AIM OF THE TASK - Copy out all lines from the entries below in which "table" occurs.

/---

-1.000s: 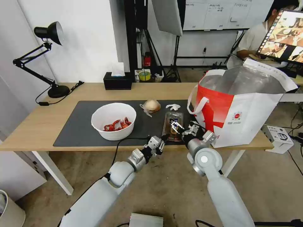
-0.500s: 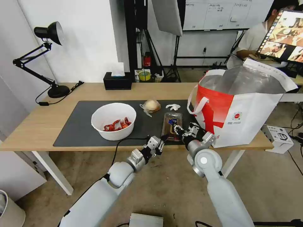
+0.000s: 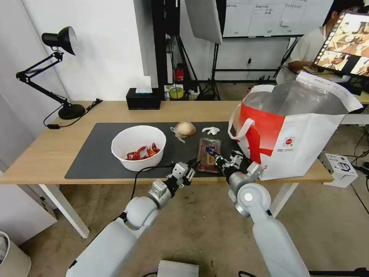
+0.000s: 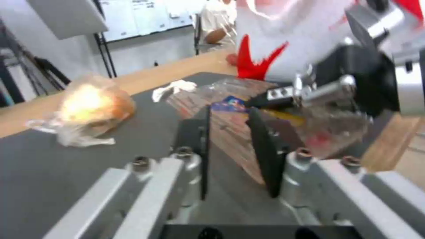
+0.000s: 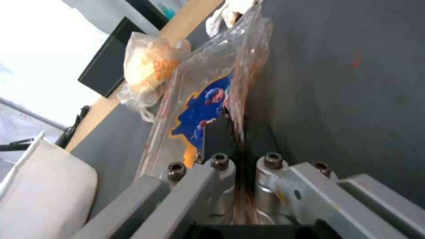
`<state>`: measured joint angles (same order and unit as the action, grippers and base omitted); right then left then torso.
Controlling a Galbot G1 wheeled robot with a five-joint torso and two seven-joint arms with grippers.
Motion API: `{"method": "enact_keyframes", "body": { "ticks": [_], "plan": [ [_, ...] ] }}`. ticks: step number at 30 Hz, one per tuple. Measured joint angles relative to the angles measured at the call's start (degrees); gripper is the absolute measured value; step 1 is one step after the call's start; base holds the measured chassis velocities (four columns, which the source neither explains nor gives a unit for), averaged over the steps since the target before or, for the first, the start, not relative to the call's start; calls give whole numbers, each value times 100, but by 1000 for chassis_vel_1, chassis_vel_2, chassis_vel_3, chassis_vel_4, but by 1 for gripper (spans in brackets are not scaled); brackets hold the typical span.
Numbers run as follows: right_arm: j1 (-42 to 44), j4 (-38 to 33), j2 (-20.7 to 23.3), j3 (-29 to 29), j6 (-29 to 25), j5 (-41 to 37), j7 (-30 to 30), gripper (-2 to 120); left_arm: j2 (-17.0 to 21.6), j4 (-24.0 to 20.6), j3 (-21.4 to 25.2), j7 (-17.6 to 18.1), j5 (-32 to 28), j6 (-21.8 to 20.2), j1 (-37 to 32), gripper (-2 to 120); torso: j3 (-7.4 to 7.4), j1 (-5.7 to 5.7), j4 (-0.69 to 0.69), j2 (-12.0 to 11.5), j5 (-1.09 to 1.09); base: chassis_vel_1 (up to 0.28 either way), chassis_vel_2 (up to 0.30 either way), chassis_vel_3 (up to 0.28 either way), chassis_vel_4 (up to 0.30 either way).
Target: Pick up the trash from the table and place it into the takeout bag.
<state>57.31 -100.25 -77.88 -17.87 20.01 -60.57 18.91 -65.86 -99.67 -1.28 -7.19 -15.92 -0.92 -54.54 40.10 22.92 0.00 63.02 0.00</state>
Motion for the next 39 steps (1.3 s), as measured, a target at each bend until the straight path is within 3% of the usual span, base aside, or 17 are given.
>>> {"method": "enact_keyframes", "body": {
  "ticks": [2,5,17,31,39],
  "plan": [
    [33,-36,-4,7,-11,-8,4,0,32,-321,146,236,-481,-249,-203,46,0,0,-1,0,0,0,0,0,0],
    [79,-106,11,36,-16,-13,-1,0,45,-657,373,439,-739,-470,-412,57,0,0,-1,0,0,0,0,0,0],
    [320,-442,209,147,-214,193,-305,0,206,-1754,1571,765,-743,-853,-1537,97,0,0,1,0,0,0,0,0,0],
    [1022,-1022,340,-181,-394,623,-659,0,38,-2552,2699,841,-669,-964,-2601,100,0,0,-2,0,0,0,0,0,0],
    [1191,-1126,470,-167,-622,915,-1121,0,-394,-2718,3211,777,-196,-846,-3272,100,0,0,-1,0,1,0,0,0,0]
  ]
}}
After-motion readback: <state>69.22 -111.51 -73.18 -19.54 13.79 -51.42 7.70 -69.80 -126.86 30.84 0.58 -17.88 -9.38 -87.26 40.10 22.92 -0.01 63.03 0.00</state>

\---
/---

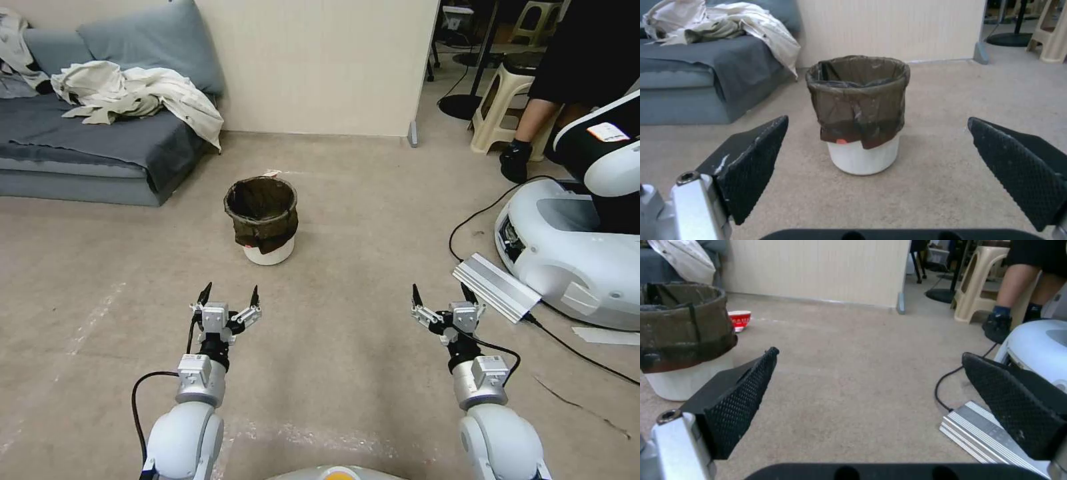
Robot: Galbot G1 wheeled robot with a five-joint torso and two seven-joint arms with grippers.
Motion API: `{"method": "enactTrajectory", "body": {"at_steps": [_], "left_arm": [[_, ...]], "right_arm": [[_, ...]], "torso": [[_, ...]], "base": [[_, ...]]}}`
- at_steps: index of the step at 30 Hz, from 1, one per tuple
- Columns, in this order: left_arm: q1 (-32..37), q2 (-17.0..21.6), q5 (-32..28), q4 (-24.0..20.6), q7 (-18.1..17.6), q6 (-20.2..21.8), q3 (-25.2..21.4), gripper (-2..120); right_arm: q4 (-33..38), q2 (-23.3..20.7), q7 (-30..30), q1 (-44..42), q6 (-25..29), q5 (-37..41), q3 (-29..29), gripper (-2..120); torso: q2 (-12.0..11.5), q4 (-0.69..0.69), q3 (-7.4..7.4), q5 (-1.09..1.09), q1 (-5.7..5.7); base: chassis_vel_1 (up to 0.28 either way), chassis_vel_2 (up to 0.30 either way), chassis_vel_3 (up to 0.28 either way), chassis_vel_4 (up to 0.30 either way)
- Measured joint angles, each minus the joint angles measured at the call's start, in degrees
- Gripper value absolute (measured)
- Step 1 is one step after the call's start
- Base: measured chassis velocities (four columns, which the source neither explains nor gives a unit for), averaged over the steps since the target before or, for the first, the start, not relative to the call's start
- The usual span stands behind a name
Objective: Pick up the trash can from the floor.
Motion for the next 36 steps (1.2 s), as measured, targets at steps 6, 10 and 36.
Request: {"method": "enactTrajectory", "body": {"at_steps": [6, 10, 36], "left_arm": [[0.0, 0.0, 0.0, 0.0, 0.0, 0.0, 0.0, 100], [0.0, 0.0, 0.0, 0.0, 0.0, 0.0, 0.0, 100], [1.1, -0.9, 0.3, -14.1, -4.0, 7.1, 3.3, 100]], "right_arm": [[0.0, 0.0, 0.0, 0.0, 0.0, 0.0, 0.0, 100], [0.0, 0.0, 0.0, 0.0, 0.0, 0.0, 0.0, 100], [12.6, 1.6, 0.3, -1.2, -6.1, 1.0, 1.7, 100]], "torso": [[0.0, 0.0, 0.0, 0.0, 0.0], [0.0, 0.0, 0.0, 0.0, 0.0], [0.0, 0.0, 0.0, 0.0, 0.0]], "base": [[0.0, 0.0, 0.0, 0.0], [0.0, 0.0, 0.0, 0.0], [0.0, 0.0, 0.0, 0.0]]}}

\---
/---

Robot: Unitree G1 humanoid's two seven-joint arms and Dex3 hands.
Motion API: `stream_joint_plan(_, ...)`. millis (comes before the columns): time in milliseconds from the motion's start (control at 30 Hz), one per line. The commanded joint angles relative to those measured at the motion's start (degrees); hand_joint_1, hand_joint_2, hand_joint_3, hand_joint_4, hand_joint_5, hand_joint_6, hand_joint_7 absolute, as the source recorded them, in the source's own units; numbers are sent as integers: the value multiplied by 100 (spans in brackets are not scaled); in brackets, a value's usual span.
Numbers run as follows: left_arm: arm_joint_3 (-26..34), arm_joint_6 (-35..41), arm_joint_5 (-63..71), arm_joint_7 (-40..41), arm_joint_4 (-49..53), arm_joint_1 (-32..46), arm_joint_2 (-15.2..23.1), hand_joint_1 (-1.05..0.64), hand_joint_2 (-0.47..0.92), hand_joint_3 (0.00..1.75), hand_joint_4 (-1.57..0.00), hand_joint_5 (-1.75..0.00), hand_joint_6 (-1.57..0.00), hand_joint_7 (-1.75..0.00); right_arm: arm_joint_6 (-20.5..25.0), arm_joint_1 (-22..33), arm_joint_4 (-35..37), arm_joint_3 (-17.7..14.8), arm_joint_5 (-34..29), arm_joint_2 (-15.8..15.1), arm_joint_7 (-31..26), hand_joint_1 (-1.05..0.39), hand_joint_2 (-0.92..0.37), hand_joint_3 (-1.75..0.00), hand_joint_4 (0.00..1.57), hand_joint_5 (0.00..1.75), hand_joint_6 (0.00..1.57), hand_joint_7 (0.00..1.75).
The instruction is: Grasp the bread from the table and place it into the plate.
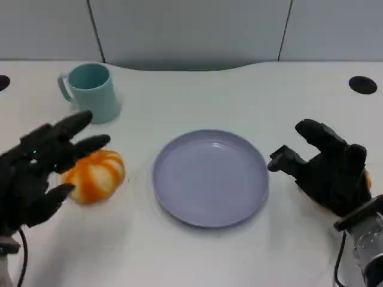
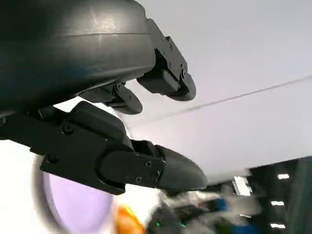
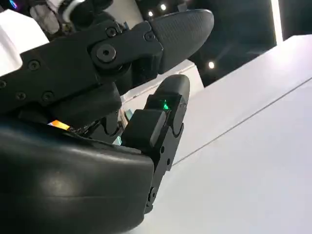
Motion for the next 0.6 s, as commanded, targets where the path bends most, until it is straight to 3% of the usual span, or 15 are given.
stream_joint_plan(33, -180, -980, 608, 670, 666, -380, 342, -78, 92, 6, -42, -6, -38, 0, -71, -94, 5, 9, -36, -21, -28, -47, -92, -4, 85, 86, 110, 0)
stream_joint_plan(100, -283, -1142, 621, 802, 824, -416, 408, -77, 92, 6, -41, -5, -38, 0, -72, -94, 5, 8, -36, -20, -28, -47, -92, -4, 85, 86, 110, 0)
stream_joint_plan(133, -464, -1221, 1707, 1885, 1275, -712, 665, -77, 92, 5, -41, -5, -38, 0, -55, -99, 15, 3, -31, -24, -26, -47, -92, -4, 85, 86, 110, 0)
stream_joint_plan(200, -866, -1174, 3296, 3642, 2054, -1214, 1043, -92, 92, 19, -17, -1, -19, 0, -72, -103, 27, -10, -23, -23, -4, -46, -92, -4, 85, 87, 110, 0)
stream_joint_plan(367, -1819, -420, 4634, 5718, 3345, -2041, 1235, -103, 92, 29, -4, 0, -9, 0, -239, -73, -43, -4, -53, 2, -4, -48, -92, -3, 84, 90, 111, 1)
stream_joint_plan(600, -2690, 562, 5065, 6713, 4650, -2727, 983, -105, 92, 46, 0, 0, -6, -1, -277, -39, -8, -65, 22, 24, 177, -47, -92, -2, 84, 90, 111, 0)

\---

RESULT -
Target: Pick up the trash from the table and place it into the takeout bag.
The instruction is: Grasp the bread from the table and place it into the plate.

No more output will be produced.